TASK TO COMPLETE: Each line of the material is to be written out exactly.

RECORDED INFORMATION:
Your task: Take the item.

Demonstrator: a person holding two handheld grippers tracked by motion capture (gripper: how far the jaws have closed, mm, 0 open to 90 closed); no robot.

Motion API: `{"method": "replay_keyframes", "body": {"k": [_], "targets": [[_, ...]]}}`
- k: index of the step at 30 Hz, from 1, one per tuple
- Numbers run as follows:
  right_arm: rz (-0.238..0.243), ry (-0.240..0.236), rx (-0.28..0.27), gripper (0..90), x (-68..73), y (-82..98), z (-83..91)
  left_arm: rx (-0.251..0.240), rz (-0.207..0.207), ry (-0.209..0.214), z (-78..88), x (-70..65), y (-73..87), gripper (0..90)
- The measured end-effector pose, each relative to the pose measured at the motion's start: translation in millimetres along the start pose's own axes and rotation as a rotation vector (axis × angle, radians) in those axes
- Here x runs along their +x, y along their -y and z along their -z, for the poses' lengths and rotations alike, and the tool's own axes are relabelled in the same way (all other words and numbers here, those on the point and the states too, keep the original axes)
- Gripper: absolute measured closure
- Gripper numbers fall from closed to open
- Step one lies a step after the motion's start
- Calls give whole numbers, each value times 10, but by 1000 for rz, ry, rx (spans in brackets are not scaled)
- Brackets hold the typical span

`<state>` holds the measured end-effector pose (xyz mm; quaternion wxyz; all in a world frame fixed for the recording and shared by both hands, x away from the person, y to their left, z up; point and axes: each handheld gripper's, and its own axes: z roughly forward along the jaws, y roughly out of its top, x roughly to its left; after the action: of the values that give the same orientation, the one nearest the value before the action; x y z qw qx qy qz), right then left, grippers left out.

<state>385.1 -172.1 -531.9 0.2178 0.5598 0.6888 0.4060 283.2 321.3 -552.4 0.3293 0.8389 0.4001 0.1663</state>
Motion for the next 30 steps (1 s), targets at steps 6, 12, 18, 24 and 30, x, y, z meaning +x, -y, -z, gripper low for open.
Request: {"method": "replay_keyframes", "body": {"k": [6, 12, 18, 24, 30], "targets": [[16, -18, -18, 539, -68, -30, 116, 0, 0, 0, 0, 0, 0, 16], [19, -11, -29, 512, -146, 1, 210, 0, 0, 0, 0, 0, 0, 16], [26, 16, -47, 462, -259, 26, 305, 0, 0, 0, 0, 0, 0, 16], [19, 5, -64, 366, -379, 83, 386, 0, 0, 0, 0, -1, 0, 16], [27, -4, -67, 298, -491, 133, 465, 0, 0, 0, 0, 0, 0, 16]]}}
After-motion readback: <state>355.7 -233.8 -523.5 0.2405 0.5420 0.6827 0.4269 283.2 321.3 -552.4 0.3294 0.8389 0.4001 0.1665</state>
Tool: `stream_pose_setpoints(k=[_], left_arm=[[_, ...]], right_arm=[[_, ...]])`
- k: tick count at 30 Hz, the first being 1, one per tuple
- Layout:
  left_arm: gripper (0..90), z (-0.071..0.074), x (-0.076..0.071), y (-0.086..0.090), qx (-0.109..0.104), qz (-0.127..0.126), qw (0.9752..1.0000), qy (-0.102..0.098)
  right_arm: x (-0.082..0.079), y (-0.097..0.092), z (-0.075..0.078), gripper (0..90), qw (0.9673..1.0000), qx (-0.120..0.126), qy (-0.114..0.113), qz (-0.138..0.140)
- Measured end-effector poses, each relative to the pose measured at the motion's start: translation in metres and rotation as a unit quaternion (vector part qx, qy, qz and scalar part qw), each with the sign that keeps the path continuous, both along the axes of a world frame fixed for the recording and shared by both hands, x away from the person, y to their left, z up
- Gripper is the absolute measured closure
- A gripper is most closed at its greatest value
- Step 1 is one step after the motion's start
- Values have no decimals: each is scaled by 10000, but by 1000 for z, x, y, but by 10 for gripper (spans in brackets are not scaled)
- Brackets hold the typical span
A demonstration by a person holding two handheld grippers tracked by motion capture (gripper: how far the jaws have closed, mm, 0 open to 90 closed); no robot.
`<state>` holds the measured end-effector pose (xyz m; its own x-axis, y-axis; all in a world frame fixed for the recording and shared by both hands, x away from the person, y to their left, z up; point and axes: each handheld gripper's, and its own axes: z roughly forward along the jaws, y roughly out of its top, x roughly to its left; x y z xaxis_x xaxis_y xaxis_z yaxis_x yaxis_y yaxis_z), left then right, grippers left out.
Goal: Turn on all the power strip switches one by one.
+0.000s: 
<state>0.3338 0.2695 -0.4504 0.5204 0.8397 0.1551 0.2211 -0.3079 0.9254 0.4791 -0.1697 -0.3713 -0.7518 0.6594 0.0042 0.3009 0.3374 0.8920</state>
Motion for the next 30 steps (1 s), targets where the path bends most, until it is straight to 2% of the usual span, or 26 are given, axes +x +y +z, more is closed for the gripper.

OUTPUT FOR THIS EXERCISE:
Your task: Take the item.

Demonstrator: a person holding two handheld grippers tracked by motion capture (gripper: how far the jaws have closed, mm, 0 open to 90 closed); no robot.

Motion API: `{"method": "replay_keyframes", "body": {"k": [_], "targets": [[_, ...]]}}`
- k: index of the step at 30 Hz, from 1, one per tuple
- Numbers run as follows:
  right_arm: rz (-0.238..0.243), ry (-0.240..0.236), rx (-0.28..0.27), gripper (0..90), x (-68..73), y (-82..98), z (-83..91)
  left_arm: rx (-0.251..0.240), rz (-0.207..0.207), ry (-0.209..0.214), z (-78..88), x (-70..65), y (-73..87), gripper (0..90)
- The measured end-effector pose, each relative to the pose measured at the motion's start: translation in millimetres along the start pose's own axes and rotation as a rotation vector (axis × angle, radians) in those axes
- Here x runs along their +x, y along their -y and z along their -z, for the poses' lengths and rotations alike, and the tool's own axes are relabelled in the same way (all other words and numbers here, those on the point and the states too, keep the original axes)
- Gripper: absolute measured closure
- Gripper numbers fall from closed to open
- Step one lies a step after the motion's start
- Calls give whole numbers, each value times 10, but by 1000 for rz, ry, rx (spans in brackets are not scaled)
- Brackets hold the typical span

`<state>` holds the measured end-effector pose (xyz mm; quaternion wxyz; all in a world frame fixed for the recording and shared by both hands, x away from the person, y to their left, z up; point and axes: each handheld gripper's, and its own axes: z roughly forward along the jaws, y roughly out of its top, x roughly to its left; after the action: of the values that give the same orientation, the one nearest the value before the action; x y z qw qx qy qz), right then left, grippers left out.

<state>385.1 -172.1 -531.9 0.2178 0.5598 0.6888 0.4060 283.2 321.3 -552.4 0.3293 0.8389 0.4001 0.1663</state>
Motion for the next 30 steps (1 s), targets at steps 6, 12, 18, 24 and 30, x, y, z meaning +x, -y, -z, gripper low for open.
Request: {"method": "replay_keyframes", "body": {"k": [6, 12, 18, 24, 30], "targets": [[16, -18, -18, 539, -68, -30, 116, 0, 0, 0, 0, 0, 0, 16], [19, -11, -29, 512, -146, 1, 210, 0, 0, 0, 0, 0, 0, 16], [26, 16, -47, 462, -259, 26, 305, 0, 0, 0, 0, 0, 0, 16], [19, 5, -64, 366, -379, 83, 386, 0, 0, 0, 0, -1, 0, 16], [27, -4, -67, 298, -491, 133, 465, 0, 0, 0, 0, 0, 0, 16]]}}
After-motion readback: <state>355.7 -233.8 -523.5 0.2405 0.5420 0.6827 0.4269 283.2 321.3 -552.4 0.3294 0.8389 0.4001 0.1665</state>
Tool: `stream_pose_setpoints(k=[_], left_arm=[[_, ...]], right_arm=[[_, ...]])`
- k: tick count at 30 Hz, the first being 1, one per tuple
- Layout:
  left_arm: gripper (0..90), z (-0.071..0.074), x (-0.076..0.071), y (-0.086..0.090), qx (-0.109..0.104), qz (-0.127..0.126), qw (0.9752..1.0000), qy (-0.102..0.098)
  right_arm: x (-0.082..0.079), y (-0.097..0.092), z (-0.075..0.078), gripper (0..90), qw (0.9673..1.0000), qx (-0.120..0.126), qy (-0.114..0.113), qz (-0.138..0.140)
- Measured end-effector poses, each relative to the pose measured at the motion's start: translation in metres and rotation as a unit quaternion (vector part qx, qy, qz and scalar part qw), each with the sign that keeps the path continuous, both along the axes of a world frame fixed for the recording and shared by both hands, x away from the person, y to their left, z up
- Gripper is the absolute measured closure
- A gripper is most closed at its greatest value
- Step 1 is one step after the motion's start
- Values have no decimals: each is scaled by 10000, but by 1000 for z, x, y, but by 10 for gripper (spans in brackets are not scaled)
- Brackets hold the typical span
A demonstration by a person holding two handheld grippers tracked by motion capture (gripper: how far the jaws have closed, mm, 0 open to 90 closed); no robot.
`<state>` holds the measured end-effector pose (xyz m; its own x-axis, y-axis; all in a world frame fixed for the recording and shared by both hands, x away from the person, y to their left, z up; point and axes: each handheld gripper's, and its own axes: z roughly forward along the jaws, y roughly out of its top, x roughly to its left; x y z xaxis_x xaxis_y xaxis_z yaxis_x yaxis_y yaxis_z), left then right, grippers left out.
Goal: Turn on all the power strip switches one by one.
+0.000s: 
<state>0.3338 0.2695 -0.4504 0.5204 0.8397 0.1551 0.2211 -0.3079 0.9254 0.4791 -0.1697 -0.3713 -0.7518 0.6594 0.0042 0.3009 0.3374 0.8920</state>
Motion for the next 30 steps (1 s), targets where the path bends most, until it is straight to 2% of the usual span, or 26 are given, axes +x +y +z, more is closed for the gripper.

The exercise is finished.